§ **Exercise details**
Every line below between the line holding "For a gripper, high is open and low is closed" and the line holding "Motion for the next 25", inclusive, should be repeated exactly, and all other lines omitted.

§ **Material for this task**
=== Section Start ===

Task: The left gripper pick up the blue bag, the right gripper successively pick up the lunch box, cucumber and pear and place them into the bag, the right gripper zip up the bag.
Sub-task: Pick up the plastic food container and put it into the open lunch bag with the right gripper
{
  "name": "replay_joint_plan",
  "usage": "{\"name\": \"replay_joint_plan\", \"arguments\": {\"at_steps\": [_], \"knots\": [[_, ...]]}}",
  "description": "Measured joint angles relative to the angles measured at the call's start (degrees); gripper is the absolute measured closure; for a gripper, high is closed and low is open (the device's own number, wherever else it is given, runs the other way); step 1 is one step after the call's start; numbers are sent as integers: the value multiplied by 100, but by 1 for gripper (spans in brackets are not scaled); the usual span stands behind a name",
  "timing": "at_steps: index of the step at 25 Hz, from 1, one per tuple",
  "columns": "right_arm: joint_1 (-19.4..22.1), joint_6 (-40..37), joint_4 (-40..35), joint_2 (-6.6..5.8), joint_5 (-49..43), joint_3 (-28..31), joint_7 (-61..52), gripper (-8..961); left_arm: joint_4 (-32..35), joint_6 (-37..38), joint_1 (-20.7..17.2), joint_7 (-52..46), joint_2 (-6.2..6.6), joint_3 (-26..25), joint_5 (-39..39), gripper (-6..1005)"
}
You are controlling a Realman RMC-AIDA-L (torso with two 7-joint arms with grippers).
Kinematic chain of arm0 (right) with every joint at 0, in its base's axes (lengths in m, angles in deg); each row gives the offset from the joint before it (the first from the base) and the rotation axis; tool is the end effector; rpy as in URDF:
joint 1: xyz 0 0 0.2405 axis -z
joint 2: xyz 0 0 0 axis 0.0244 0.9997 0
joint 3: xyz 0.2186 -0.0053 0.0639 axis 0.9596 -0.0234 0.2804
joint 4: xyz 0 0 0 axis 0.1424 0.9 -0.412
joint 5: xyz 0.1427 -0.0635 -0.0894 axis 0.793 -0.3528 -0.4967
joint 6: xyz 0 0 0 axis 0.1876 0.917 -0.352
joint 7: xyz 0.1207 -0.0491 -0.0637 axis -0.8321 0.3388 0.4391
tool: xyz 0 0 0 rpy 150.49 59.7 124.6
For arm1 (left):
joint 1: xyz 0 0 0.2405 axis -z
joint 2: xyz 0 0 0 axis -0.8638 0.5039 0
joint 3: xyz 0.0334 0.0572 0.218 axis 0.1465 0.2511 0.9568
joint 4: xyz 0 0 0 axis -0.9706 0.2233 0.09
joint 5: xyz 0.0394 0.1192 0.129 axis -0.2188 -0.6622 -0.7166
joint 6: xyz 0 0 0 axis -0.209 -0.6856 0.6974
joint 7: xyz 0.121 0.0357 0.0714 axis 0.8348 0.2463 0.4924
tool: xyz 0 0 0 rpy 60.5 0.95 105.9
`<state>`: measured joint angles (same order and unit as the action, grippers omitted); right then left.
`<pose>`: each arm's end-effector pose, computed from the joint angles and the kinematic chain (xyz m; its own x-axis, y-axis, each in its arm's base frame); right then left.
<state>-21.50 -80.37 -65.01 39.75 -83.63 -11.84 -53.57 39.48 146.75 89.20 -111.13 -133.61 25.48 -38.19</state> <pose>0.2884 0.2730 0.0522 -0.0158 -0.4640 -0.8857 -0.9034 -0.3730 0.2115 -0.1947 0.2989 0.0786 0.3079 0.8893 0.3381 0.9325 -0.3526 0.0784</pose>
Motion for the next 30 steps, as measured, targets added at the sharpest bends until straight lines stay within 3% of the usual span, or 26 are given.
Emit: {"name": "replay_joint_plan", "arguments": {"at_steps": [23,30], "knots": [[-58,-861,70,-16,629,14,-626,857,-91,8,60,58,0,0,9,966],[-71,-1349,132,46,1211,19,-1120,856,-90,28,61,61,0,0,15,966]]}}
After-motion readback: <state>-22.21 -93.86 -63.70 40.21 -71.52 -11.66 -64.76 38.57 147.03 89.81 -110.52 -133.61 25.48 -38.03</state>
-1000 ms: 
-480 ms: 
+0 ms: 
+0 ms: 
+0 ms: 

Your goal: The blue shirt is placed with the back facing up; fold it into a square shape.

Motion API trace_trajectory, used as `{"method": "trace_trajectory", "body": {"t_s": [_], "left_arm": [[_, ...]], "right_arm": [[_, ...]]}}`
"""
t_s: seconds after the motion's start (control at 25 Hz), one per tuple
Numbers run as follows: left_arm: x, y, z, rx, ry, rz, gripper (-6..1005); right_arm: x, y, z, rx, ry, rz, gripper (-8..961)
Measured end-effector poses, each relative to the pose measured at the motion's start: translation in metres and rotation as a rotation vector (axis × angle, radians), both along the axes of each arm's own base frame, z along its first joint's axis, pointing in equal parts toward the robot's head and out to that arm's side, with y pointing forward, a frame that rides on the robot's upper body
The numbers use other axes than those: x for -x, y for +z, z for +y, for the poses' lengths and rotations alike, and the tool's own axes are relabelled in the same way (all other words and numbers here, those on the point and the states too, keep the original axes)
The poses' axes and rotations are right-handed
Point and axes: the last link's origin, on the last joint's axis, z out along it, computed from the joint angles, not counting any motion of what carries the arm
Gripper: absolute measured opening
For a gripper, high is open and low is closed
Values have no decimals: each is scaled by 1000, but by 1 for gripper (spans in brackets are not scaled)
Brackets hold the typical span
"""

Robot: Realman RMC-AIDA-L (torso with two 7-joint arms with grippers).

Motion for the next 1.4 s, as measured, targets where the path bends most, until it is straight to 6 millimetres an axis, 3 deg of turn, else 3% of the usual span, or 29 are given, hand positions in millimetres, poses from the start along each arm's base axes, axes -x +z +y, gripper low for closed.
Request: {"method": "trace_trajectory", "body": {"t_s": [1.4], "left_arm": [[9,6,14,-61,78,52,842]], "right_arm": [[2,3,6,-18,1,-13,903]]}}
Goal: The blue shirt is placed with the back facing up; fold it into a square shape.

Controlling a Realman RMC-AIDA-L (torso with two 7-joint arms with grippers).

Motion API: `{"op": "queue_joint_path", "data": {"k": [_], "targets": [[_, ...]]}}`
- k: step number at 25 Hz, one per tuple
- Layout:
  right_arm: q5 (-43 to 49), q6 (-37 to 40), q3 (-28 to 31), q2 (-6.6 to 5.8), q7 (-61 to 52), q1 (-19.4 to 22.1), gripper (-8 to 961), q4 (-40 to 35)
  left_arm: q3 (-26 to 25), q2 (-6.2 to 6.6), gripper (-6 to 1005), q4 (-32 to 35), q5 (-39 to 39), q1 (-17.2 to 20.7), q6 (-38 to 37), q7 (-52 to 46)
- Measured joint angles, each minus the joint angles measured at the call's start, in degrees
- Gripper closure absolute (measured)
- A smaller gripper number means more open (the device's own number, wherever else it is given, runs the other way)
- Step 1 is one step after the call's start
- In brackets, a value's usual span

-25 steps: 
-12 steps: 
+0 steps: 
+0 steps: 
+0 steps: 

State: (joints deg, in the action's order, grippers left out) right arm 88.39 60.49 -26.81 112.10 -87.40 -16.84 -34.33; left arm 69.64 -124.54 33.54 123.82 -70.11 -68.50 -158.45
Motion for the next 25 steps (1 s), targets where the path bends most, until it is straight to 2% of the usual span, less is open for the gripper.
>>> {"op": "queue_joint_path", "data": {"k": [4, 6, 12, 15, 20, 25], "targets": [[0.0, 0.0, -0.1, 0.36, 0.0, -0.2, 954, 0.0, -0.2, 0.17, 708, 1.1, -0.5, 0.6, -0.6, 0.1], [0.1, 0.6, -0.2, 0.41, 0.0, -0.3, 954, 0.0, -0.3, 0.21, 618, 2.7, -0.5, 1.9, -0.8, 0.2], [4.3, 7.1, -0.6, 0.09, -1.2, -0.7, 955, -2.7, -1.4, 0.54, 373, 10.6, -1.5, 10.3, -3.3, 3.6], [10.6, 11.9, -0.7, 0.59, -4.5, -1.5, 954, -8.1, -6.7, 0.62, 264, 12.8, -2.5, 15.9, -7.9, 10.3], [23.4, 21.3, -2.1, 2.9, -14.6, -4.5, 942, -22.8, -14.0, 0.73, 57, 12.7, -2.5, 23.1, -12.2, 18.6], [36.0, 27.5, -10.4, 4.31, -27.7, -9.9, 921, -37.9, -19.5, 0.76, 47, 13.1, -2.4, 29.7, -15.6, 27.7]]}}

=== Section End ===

§ **Solution**
For a gripper, high is open and low is closed
Values have no decimals: each is scaled by 1000, but by 1 for gripper (spans in brackets are not scaled)
Brackets hold the typical span
"""

Robot: Realman RMC-AIDA-L (torso with two 7-joint arms with grippers).

Motion for the next 1.4 s, as measured, targets where the path bends most, until it is straight to 6 millimetres an axis, 3 deg of turn, else 3% of the usual span, or 29 are given, hand positions in millimetres, poses from the start along each arm's base axes, axes -x +z +y, gripper low for closed.
Request: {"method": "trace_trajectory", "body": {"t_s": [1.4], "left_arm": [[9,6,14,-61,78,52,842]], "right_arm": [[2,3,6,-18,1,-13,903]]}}
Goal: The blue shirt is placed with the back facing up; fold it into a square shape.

Controlling a Realman RMC-AIDA-L (torso with two 7-joint arms with grippers).

Motion API: `{"op": "queue_joint_path", "data": {"k": [_], "targets": [[_, ...]]}}`
- k: step number at 25 Hz, one per tuple
- Layout:
  right_arm: q5 (-43 to 49), q6 (-37 to 40), q3 (-28 to 31), q2 (-6.6 to 5.8), q7 (-61 to 52), q1 (-19.4 to 22.1), gripper (-8 to 961), q4 (-40 to 35)
  left_arm: q3 (-26 to 25), q2 (-6.2 to 6.6), gripper (-6 to 1005), q4 (-32 to 35), q5 (-39 to 39), q1 (-17.2 to 20.7), q6 (-38 to 37), q7 (-52 to 46)
- Measured joint angles, each minus the joint angles measured at the call's start, in degrees
- Gripper closure absolute (measured)
- A smaller gripper number means more open (the device's own number, wherever else it is given, runs the other way)
- Step 1 is one step after the call's start
- In brackets, a value's usual span

-25 steps: 
-12 steps: 
+0 steps: 
+0 steps: 
+0 steps: 

State: (joints deg, in the action's order, grippers left out) right arm 88.39 60.49 -26.81 112.10 -87.40 -16.84 -34.33; left arm 69.64 -124.54 33.54 123.82 -70.11 -68.50 -158.45
Motion for the next 25 steps (1 s), targets where the path bends most, until it is straight to 2% of the usual span, less is open for the gripper.

This completes the exercise.